==== Recorded data

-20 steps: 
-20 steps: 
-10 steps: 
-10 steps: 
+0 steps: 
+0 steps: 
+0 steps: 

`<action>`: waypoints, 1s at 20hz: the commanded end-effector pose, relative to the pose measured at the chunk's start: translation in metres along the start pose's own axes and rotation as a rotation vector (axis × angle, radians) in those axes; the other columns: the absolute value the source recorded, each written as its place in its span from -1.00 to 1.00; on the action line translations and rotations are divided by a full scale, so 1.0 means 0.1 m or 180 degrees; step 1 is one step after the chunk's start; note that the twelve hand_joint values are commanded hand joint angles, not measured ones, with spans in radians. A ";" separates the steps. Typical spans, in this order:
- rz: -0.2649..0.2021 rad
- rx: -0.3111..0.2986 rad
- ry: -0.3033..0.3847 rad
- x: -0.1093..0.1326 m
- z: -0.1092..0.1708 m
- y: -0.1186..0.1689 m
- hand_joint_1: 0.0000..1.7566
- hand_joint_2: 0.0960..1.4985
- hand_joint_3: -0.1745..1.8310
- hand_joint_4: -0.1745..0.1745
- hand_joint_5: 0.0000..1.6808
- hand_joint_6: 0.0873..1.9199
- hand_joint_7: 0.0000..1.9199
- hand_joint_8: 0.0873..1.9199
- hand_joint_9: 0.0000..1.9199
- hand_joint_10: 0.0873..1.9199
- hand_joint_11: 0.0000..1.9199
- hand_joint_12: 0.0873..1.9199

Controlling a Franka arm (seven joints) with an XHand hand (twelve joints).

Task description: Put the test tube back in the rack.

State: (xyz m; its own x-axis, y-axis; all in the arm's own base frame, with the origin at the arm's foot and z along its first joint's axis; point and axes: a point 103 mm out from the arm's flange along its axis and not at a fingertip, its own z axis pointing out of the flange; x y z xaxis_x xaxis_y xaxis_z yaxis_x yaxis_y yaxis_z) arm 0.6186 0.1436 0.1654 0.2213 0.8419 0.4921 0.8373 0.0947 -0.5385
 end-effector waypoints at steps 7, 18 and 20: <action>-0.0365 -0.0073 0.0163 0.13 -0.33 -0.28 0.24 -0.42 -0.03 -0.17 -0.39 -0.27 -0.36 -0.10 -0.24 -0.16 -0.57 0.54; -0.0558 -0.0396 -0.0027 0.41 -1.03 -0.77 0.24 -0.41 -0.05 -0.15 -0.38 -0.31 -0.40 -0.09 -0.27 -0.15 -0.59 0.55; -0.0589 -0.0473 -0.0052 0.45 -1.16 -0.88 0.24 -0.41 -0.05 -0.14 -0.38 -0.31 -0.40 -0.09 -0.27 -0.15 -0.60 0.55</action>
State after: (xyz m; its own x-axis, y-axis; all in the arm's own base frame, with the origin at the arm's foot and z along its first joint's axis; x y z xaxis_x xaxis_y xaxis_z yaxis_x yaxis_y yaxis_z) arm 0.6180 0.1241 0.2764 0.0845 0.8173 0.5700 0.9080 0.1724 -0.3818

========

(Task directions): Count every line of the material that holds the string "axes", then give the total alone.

(Problem solution): 2